E ancora: “La reale condizione e lo stato di declino del Gruppo ex Ilva è ormai cosa risaputa: la maggior parte degli impianti sono fermi o a marcia ridotta, i luoghi di lavoro sono insicuri, la situazione debitoria è insostenibile, la Cassa integrazione viene utilizzata per la riduzione dei costi e i livelli produttivi e l’ambientalizzazione sono estremamente distanti dagli obiettivi previsti dall’accordo del 2018. Questa è la ‘reale’ fotografia che smentisce la ‘falsa’ narrazione del management di Acciaierie d’Italia emersa – da ultimo – durante lo Steel Commitment” del 28 settembre scorso.
Conclusione: “Fim, Fiom, Uilm ribadiscono che, se si vuole dare un futuro all’ex Ilva e salvare migliaia di posti di lavoro, salvare l’ambiente e continuare a creare ricchezza per i tanti territori interessati, la scelta obbligata è quella di un immediato cambio di Governance e di gestione dell’intero Gruppo e di realizzare il piano industriale ed ambientale”.
Ecco dunque le prossime tappe del percorso definito ieri dal Coordinamento nazionale Fim, Fiom, Uilm di Acciaierie d’Italia.
Primo. I sindacati presenteranno la richiesta di essere ricevuti in audizione dalle Commissioni parlamentari “Attività produttive” di Camera e Senato.
Secondo. In occasione di tali audizioni, Fim, Fiom e Uilm “richiederanno la costituzione di una Commissione d’inchiesta che verifichi eventuali responsabilità sulla gestione dell’Azienda pubblica-privata”.
Terzo. Avviare una “analisi approfondita”, con il coinvolgimento di “esperti”, per “la verifica dei bilanci e dell’uso delle finanze”.
Quarto. Lunedì 16 ottobre “si terranno iniziative presso le Prefetture di tutte le Provincie interessate dai siti produttivi di Acciaierie d’Italia”. Ciò “al fine di incontrare i Prefetti e le Autorità locali competenti per denunciare i gravi problemi di salute e sicurezza presenti nei siti e sollecitare il Governo ad assumere le decisioni indicate dalle Organizzazioni sindacali”.

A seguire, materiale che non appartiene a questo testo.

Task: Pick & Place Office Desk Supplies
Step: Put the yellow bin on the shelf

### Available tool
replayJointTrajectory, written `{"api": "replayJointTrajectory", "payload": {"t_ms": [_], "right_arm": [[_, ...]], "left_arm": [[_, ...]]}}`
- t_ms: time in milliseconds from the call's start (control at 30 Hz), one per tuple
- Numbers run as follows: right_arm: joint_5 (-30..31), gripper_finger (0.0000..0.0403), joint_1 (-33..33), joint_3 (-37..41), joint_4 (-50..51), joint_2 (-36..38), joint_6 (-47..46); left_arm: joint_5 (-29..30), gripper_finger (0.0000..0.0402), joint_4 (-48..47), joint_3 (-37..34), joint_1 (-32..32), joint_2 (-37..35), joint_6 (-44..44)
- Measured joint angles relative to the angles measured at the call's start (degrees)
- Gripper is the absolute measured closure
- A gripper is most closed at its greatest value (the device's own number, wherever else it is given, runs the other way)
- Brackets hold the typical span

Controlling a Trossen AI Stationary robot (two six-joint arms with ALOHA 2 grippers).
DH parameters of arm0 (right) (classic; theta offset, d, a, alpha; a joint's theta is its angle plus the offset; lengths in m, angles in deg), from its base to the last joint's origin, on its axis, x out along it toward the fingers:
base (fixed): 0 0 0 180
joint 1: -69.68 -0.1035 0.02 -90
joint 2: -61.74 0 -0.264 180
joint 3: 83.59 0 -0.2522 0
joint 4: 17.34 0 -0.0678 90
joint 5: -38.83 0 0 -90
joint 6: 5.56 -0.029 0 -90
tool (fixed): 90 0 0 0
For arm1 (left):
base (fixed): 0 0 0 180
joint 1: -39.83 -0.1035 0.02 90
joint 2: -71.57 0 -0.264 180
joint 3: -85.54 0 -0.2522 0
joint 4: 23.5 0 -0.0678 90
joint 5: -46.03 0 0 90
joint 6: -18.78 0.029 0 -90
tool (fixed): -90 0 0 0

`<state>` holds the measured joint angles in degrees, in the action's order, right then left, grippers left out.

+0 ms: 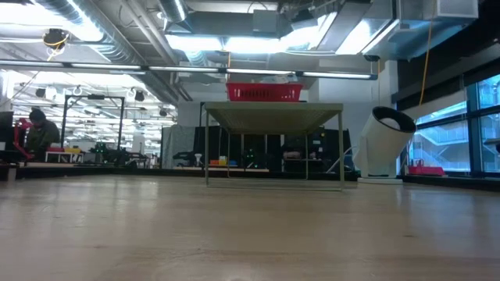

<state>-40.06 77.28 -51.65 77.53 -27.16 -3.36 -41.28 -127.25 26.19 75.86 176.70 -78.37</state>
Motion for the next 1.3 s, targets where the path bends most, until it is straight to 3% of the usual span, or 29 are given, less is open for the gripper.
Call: {"api": "replayJointTrajectory", "payload": {"t_ms": [100,500,667,900,1300], "right_arm": [[0.07,0.0395,-1.11,0.0,0.06,0.04,0.39],[0.48,0.0395,-4.13,0.04,3.13,0.07,1.7],[0.68,0.0395,-4.13,0.04,3.62,0.07,2.38],[0.63,0.0395,-4.13,0.04,3.63,0.07,2.72],[0.44,0.0396,-4.13,0.04,3.67,0.07,2.75]], "left_arm": [[-5.55,0.032,-0.09,-7.06,0.42,0.02,-4.75],[-3.53,0.0316,4.93,-21.36,5.65,-6.73,-21.73],[-4.74,0.028,14.28,-28.58,6.67,-9.31,-22.54],[-7.44,0.0231,17.54,-32.96,6.62,-9.87,-23.56],[-7.31,0.0226,26.61,-39.11,6.93,-9.82,-24.52]]}}
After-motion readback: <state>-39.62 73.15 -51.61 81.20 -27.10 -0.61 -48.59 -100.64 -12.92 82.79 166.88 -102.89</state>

Quinto. Una “campagna di assemblee” nei luoghi di lavoro volte a preparare la giornata di lotta del 20 ottobre.
Infine, in tale data, sciopero di 24 ore in tutti i siti di Acciaierie d’Italia e “manifestazione nazionale presso Palazzo Chigi, sede della Presidenza del Consiglio dei Ministri”.
Azienda – ovvero, principalmente, ArcelorMittal – e Governo sono avvertiti.